● Activity
Would you show every line from the records that holds "Robotiq"?

● Records drawn from a dataset
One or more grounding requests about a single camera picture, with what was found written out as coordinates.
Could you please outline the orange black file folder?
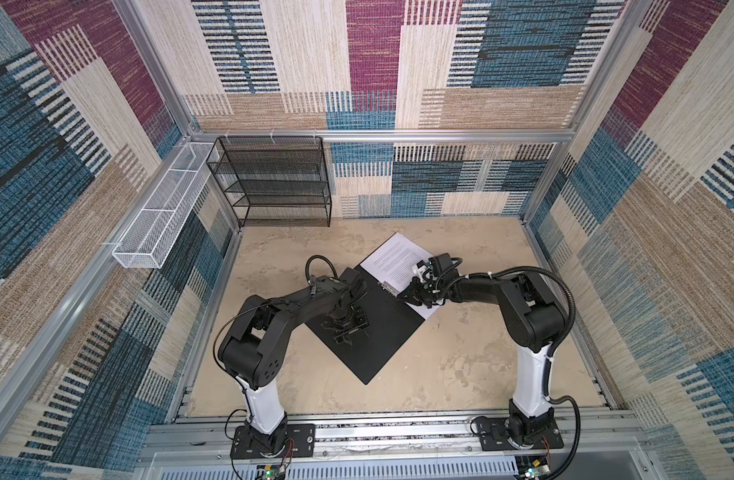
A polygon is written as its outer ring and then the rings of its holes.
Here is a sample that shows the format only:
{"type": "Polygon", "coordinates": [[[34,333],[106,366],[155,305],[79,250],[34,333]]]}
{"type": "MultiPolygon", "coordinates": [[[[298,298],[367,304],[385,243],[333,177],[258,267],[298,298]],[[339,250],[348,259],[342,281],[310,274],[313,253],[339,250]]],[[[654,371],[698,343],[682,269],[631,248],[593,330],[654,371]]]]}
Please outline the orange black file folder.
{"type": "Polygon", "coordinates": [[[362,267],[341,274],[359,275],[362,286],[355,307],[359,316],[349,329],[319,317],[306,326],[365,385],[369,384],[393,355],[425,322],[412,306],[396,299],[362,267]]]}

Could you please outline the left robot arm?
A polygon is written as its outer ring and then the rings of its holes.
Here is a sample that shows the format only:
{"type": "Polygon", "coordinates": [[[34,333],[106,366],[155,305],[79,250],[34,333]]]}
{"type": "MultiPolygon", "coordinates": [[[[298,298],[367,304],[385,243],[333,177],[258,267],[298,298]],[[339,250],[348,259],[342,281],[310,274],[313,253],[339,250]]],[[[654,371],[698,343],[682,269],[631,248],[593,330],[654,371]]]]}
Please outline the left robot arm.
{"type": "Polygon", "coordinates": [[[301,290],[270,299],[248,297],[215,354],[217,364],[237,382],[244,396],[244,431],[249,442],[264,454],[277,453],[290,444],[276,377],[293,331],[319,323],[325,336],[339,345],[349,343],[353,333],[368,326],[358,305],[367,287],[357,270],[315,276],[306,265],[304,271],[307,286],[301,290]]]}

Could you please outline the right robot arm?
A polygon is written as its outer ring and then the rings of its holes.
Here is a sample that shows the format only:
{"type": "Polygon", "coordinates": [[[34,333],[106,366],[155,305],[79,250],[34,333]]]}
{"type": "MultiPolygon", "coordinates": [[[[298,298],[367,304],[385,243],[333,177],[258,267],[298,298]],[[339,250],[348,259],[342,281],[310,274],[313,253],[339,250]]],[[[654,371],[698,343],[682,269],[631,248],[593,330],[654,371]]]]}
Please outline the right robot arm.
{"type": "Polygon", "coordinates": [[[551,373],[555,353],[575,323],[574,297],[561,277],[540,267],[462,275],[461,263],[448,254],[419,262],[398,298],[426,308],[448,302],[499,307],[517,345],[517,383],[503,426],[512,447],[530,448],[553,429],[554,406],[561,402],[551,397],[551,373]]]}

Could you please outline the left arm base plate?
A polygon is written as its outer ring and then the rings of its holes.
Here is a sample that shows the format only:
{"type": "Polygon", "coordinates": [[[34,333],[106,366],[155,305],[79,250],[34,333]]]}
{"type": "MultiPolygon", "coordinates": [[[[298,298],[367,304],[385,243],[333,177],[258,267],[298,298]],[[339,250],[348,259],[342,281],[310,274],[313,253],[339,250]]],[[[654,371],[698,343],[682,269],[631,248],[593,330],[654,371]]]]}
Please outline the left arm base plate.
{"type": "Polygon", "coordinates": [[[234,431],[230,458],[309,458],[313,456],[315,440],[314,424],[288,425],[282,422],[272,433],[264,434],[244,422],[234,431]]]}

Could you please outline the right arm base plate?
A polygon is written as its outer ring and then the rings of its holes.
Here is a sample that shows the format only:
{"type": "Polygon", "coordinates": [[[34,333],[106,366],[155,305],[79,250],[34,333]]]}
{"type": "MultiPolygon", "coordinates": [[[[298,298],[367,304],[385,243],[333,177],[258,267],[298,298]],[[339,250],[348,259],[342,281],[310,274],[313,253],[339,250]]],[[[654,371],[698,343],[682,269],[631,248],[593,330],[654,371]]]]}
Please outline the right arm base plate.
{"type": "Polygon", "coordinates": [[[539,417],[523,419],[519,415],[509,417],[475,417],[470,430],[479,440],[483,451],[516,451],[561,449],[565,442],[552,412],[539,417]]]}

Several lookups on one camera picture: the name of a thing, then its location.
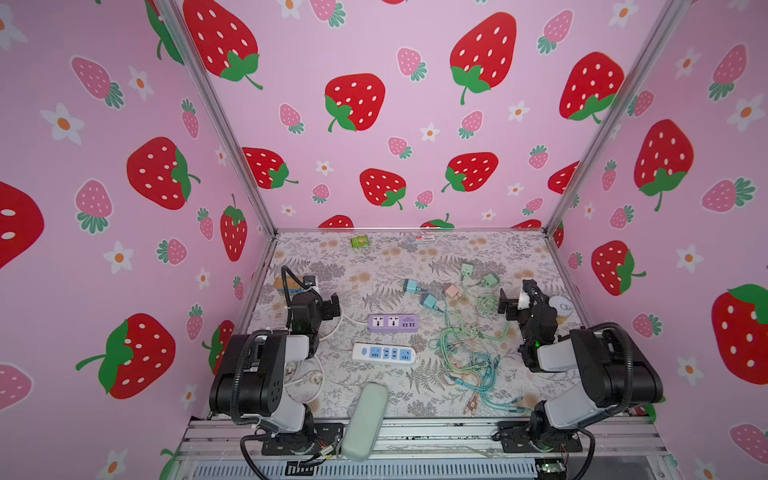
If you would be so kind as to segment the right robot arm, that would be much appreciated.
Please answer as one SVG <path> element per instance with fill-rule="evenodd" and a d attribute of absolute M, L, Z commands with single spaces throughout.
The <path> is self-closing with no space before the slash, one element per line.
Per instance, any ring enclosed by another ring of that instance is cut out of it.
<path fill-rule="evenodd" d="M 619 324 L 606 322 L 557 336 L 557 309 L 529 279 L 523 281 L 516 299 L 500 293 L 498 312 L 518 324 L 522 335 L 518 352 L 530 371 L 579 374 L 577 385 L 539 402 L 526 425 L 505 428 L 504 433 L 521 434 L 530 442 L 559 439 L 633 406 L 662 399 L 660 376 Z"/>

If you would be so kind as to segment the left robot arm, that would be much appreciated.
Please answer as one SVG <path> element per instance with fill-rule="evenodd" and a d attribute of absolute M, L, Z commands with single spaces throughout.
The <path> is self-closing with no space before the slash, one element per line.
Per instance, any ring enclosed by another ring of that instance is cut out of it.
<path fill-rule="evenodd" d="M 275 435 L 316 435 L 310 407 L 285 392 L 285 365 L 314 357 L 320 326 L 341 316 L 338 296 L 325 300 L 288 267 L 281 268 L 287 306 L 283 329 L 232 336 L 209 393 L 213 415 L 259 425 Z"/>

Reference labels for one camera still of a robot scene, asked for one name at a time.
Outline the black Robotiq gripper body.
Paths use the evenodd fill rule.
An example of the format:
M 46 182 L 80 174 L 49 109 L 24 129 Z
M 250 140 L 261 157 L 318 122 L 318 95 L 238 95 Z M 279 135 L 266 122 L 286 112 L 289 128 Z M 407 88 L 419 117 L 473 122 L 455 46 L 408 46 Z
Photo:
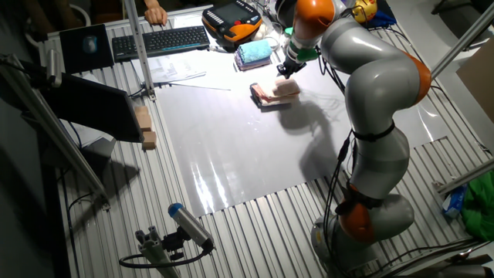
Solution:
M 306 66 L 305 62 L 298 63 L 296 61 L 293 61 L 289 57 L 287 57 L 286 60 L 282 64 L 285 65 L 286 71 L 292 70 L 292 71 L 296 71 L 296 73 L 299 72 L 303 67 Z

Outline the person's bare hand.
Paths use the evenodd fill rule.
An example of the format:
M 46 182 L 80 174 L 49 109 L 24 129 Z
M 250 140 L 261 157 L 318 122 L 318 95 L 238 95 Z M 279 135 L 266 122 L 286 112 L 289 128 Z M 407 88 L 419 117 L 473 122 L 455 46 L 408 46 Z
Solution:
M 160 5 L 148 6 L 144 17 L 151 25 L 167 24 L 167 12 Z

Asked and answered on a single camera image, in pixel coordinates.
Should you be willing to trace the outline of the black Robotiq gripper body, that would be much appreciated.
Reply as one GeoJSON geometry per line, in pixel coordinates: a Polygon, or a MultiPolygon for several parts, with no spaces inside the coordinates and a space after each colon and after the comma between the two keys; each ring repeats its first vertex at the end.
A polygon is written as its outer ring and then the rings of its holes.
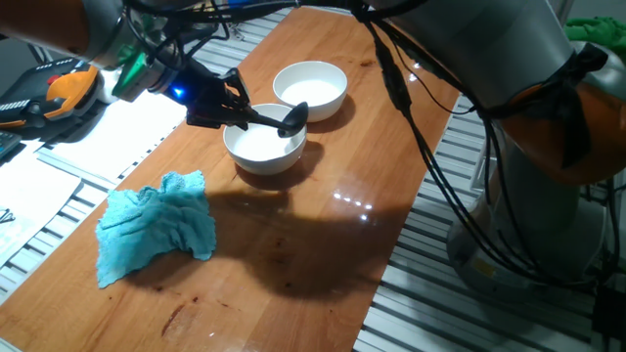
{"type": "Polygon", "coordinates": [[[163,94],[186,108],[221,109],[223,84],[205,66],[186,66],[178,71],[163,94]]]}

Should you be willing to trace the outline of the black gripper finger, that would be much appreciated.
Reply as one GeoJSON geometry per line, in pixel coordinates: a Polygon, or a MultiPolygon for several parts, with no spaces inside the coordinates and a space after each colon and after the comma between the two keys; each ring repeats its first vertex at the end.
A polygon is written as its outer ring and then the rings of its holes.
{"type": "Polygon", "coordinates": [[[257,117],[240,71],[234,67],[220,76],[223,84],[220,106],[225,117],[257,117]]]}
{"type": "Polygon", "coordinates": [[[187,109],[186,122],[188,125],[219,129],[222,125],[239,126],[247,130],[250,114],[239,110],[227,109],[187,109]]]}

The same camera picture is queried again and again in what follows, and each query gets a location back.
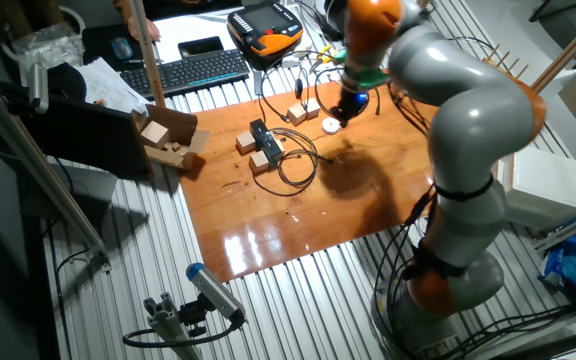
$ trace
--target wooden board
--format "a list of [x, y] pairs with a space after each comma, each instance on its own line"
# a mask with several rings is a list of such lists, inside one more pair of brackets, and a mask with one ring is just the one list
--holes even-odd
[[[322, 103], [330, 108], [340, 87], [319, 86]], [[374, 233], [403, 222], [431, 179], [427, 141], [394, 107], [388, 89], [380, 89], [381, 114], [371, 92], [366, 111], [335, 135], [326, 135], [317, 118], [299, 126], [284, 123], [265, 106], [268, 128], [293, 128], [308, 136], [322, 163], [316, 179], [303, 193], [279, 197], [259, 188], [248, 167], [250, 153], [240, 155], [237, 135], [261, 118], [257, 100], [197, 113], [198, 130], [211, 132], [205, 163], [181, 173], [190, 216], [205, 265], [228, 281], [300, 256]], [[295, 103], [293, 93], [271, 96], [279, 111]], [[431, 119], [436, 108], [419, 105]], [[296, 149], [291, 140], [286, 152]], [[302, 179], [312, 171], [308, 157], [285, 162], [286, 175]], [[295, 189], [281, 181], [276, 169], [258, 181], [277, 192]]]

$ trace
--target keyboard
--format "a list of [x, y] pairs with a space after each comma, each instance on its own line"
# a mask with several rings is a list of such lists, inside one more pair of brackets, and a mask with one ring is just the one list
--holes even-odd
[[[219, 51], [196, 58], [158, 65], [165, 96], [179, 95], [248, 78], [248, 67], [239, 50]], [[119, 74], [135, 91], [148, 100], [154, 98], [146, 69]]]

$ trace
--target black phone
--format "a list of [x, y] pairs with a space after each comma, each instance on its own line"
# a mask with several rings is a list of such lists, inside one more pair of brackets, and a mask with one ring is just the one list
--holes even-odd
[[179, 43], [177, 47], [179, 48], [179, 53], [181, 54], [182, 59], [194, 57], [199, 59], [202, 55], [224, 50], [224, 46], [221, 44], [219, 36]]

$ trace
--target paper
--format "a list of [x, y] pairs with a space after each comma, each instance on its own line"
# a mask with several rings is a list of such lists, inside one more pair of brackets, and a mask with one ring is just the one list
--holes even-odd
[[[157, 25], [159, 33], [161, 34], [161, 39], [155, 43], [159, 58], [166, 63], [181, 60], [179, 43], [205, 39], [212, 36], [219, 36], [224, 50], [236, 49], [237, 47], [232, 41], [228, 33], [228, 26], [226, 25], [226, 17], [230, 11], [232, 11], [232, 9], [223, 15], [213, 15], [210, 17], [187, 15], [155, 21], [155, 25]], [[223, 18], [223, 23], [216, 21], [218, 18]]]
[[86, 66], [75, 67], [86, 82], [86, 102], [94, 104], [104, 99], [104, 105], [110, 109], [130, 113], [136, 110], [140, 113], [146, 111], [149, 103], [139, 95], [108, 65], [99, 58]]

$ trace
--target desk
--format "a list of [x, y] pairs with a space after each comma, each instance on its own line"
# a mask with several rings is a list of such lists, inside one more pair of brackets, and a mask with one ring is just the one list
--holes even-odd
[[[335, 82], [319, 86], [322, 103], [339, 98]], [[318, 152], [333, 159], [320, 163], [315, 181], [303, 193], [279, 197], [259, 188], [248, 167], [250, 154], [240, 155], [235, 137], [261, 117], [256, 100], [197, 113], [198, 129], [211, 131], [201, 156], [202, 167], [181, 179], [204, 263], [221, 281], [228, 281], [300, 256], [402, 223], [429, 186], [431, 172], [426, 139], [397, 111], [388, 89], [381, 93], [381, 115], [375, 115], [372, 92], [366, 111], [336, 135], [321, 130], [318, 118], [296, 129], [313, 140]], [[294, 94], [268, 101], [285, 111]], [[264, 104], [267, 126], [290, 127]], [[435, 108], [421, 105], [428, 119]], [[286, 151], [297, 147], [284, 143]], [[286, 175], [304, 178], [312, 169], [306, 157], [285, 163]], [[281, 193], [276, 169], [258, 180]]]

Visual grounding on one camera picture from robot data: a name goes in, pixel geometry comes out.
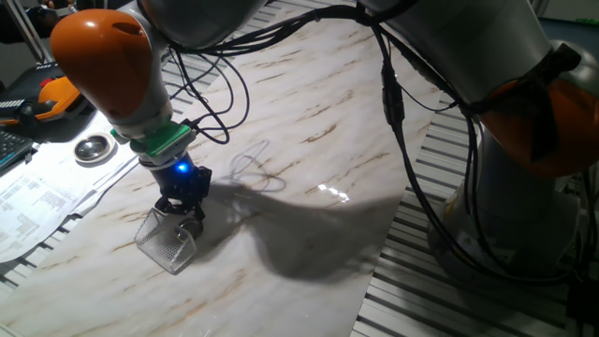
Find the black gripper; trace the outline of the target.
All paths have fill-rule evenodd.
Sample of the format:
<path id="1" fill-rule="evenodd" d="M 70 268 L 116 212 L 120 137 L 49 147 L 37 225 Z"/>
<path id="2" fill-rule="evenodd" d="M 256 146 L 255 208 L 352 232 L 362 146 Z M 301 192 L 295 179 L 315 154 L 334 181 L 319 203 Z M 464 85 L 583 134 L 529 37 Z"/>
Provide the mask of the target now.
<path id="1" fill-rule="evenodd" d="M 189 204 L 187 217 L 193 217 L 201 223 L 206 217 L 200 201 L 204 199 L 210 189 L 212 171 L 203 166 L 196 166 L 190 156 L 183 156 L 163 166 L 150 168 L 156 179 L 162 197 L 158 199 L 154 208 L 163 214 L 185 215 L 185 207 L 181 202 L 195 202 Z M 177 199 L 178 204 L 170 201 Z"/>

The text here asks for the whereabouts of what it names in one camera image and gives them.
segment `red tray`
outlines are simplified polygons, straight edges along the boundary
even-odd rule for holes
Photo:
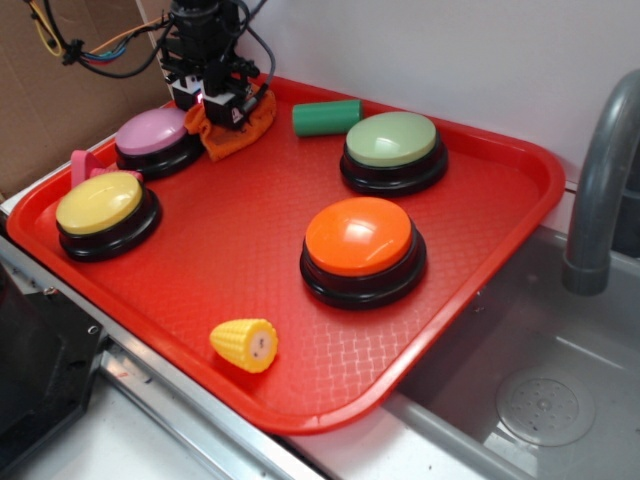
[[[385,398],[559,201],[564,173],[535,145],[432,119],[449,170],[434,187],[394,200],[425,238],[425,278],[387,307],[331,308],[307,292],[298,261],[311,218],[356,195],[338,168],[345,137],[297,138],[291,110],[346,97],[282,79],[272,89],[278,116],[259,142],[147,182],[164,216],[133,251],[93,264],[65,256],[55,210],[70,189],[69,169],[19,203],[8,231],[246,419],[273,433],[308,434],[355,420]],[[367,116],[388,110],[365,102]],[[113,142],[95,153],[116,159]],[[264,373],[241,371],[209,345],[214,326],[242,317],[267,318],[278,332],[278,355]]]

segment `green cylinder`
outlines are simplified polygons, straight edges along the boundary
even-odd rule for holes
[[[362,118],[362,100],[295,105],[293,131],[299,137],[347,133]]]

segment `sink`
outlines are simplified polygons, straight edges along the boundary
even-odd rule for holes
[[[637,478],[640,262],[613,254],[608,289],[581,297],[561,284],[564,245],[536,230],[397,392],[516,472]]]

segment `toy corn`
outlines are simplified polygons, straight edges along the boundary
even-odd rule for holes
[[[262,318],[221,323],[213,329],[209,341],[222,358],[250,373],[266,370],[278,351],[276,330]]]

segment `sink drain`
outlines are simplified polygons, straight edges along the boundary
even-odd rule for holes
[[[596,412],[582,382],[552,367],[529,368],[507,377],[498,389],[496,406],[514,435],[545,447],[581,438]]]

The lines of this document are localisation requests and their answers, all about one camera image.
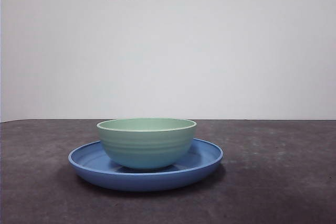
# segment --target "plate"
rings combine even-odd
[[[115,163],[100,141],[78,147],[69,154],[78,176],[94,185],[121,191],[160,191],[190,185],[214,172],[222,158],[220,147],[196,138],[185,156],[173,165],[151,172]]]

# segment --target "bowl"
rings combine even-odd
[[[184,119],[138,118],[97,124],[106,154],[116,163],[134,169],[169,166],[187,153],[196,123]]]

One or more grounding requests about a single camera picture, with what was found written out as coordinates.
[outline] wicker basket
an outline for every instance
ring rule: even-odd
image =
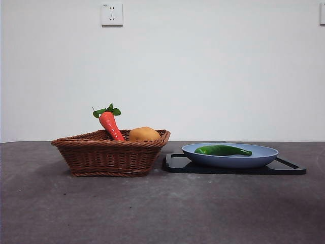
[[[105,130],[99,130],[59,138],[51,144],[60,151],[74,176],[145,176],[167,144],[170,132],[157,130],[161,139],[154,141],[129,141],[129,132],[121,130],[125,141],[113,140]]]

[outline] gray table
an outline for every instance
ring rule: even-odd
[[[325,142],[250,142],[305,175],[72,177],[50,142],[1,144],[1,243],[325,243]]]

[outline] white wall outlet
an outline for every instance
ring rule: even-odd
[[[101,8],[102,26],[123,26],[123,4],[104,3]]]
[[[325,2],[320,4],[320,25],[325,26]]]

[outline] black tray
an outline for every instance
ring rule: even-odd
[[[197,164],[184,154],[167,154],[162,164],[171,173],[196,174],[306,174],[306,168],[277,157],[270,164],[251,169],[226,169]]]

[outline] toy carrot
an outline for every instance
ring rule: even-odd
[[[118,129],[114,118],[114,116],[121,115],[121,111],[118,108],[113,108],[112,103],[108,108],[96,110],[92,114],[96,118],[100,119],[101,125],[113,137],[114,140],[125,140],[120,130]]]

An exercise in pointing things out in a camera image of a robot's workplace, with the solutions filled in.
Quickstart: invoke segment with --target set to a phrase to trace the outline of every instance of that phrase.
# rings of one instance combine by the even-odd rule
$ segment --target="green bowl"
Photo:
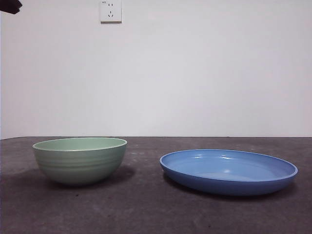
[[[121,164],[127,141],[108,137],[47,140],[33,145],[39,168],[56,182],[81,186],[108,177]]]

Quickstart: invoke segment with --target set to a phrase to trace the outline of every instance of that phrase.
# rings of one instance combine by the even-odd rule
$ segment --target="blue dish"
[[[268,155],[235,150],[185,150],[160,158],[168,177],[192,189],[249,196],[276,192],[296,176],[293,164]]]

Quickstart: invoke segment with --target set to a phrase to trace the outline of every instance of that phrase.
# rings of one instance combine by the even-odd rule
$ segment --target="wall outlet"
[[[121,22],[121,0],[102,0],[100,2],[101,22]]]

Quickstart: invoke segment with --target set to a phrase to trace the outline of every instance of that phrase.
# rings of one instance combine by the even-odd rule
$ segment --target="plate rim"
[[[187,173],[183,173],[183,172],[180,172],[180,171],[177,171],[177,170],[173,170],[169,167],[167,167],[164,163],[163,163],[163,158],[168,156],[168,155],[172,155],[172,154],[175,154],[175,153],[179,153],[179,152],[186,152],[186,151],[210,151],[210,150],[215,150],[215,151],[231,151],[231,152],[242,152],[242,153],[249,153],[249,154],[253,154],[253,155],[261,155],[261,156],[265,156],[265,157],[272,157],[272,158],[275,158],[275,159],[278,159],[278,160],[281,160],[281,161],[284,161],[288,164],[290,164],[291,166],[294,167],[295,171],[290,174],[290,175],[287,175],[287,176],[283,176],[283,177],[278,177],[278,178],[272,178],[272,179],[262,179],[262,180],[238,180],[238,179],[220,179],[220,178],[214,178],[214,177],[203,177],[203,176],[197,176],[197,175],[192,175],[192,174],[187,174]],[[171,152],[171,153],[168,153],[168,154],[165,154],[163,155],[160,159],[159,159],[159,163],[161,166],[165,167],[166,169],[169,169],[173,172],[176,172],[176,173],[179,173],[179,174],[183,174],[183,175],[186,175],[186,176],[191,176],[191,177],[195,177],[195,178],[202,178],[202,179],[213,179],[213,180],[220,180],[220,181],[228,181],[228,182],[247,182],[247,183],[254,183],[254,182],[270,182],[270,181],[278,181],[278,180],[283,180],[283,179],[287,179],[287,178],[292,178],[294,176],[297,175],[298,173],[298,168],[292,164],[291,162],[288,162],[284,159],[281,159],[281,158],[278,158],[278,157],[274,157],[274,156],[270,156],[270,155],[264,155],[264,154],[259,154],[259,153],[254,153],[254,152],[248,152],[248,151],[241,151],[241,150],[225,150],[225,149],[189,149],[189,150],[179,150],[179,151],[175,151],[175,152]]]

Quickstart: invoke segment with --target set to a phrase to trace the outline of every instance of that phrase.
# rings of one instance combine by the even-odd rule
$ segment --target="dark object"
[[[22,4],[19,0],[0,0],[0,11],[16,14],[21,7]]]

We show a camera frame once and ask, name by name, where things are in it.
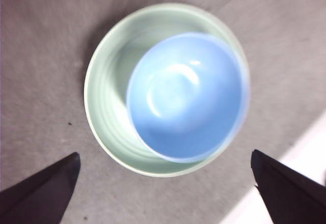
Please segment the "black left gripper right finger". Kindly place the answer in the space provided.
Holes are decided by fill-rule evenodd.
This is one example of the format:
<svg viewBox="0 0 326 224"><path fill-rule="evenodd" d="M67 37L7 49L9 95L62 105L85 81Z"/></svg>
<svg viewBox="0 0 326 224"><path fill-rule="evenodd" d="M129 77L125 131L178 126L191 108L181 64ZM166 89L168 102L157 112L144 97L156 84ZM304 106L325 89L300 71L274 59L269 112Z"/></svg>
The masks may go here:
<svg viewBox="0 0 326 224"><path fill-rule="evenodd" d="M325 223L325 186L259 150L251 168L273 223Z"/></svg>

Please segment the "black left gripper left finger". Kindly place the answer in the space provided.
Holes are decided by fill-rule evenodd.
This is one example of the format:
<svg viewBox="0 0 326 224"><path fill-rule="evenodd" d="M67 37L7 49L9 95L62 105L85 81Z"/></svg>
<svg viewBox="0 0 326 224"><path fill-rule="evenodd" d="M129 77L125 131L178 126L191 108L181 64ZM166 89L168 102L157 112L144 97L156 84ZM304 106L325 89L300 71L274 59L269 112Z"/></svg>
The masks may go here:
<svg viewBox="0 0 326 224"><path fill-rule="evenodd" d="M80 171L76 152L1 191L1 223L60 223Z"/></svg>

● Finished task
Outline the black Robotiq gripper body.
Should you be willing to trace the outline of the black Robotiq gripper body, that would be much appreciated.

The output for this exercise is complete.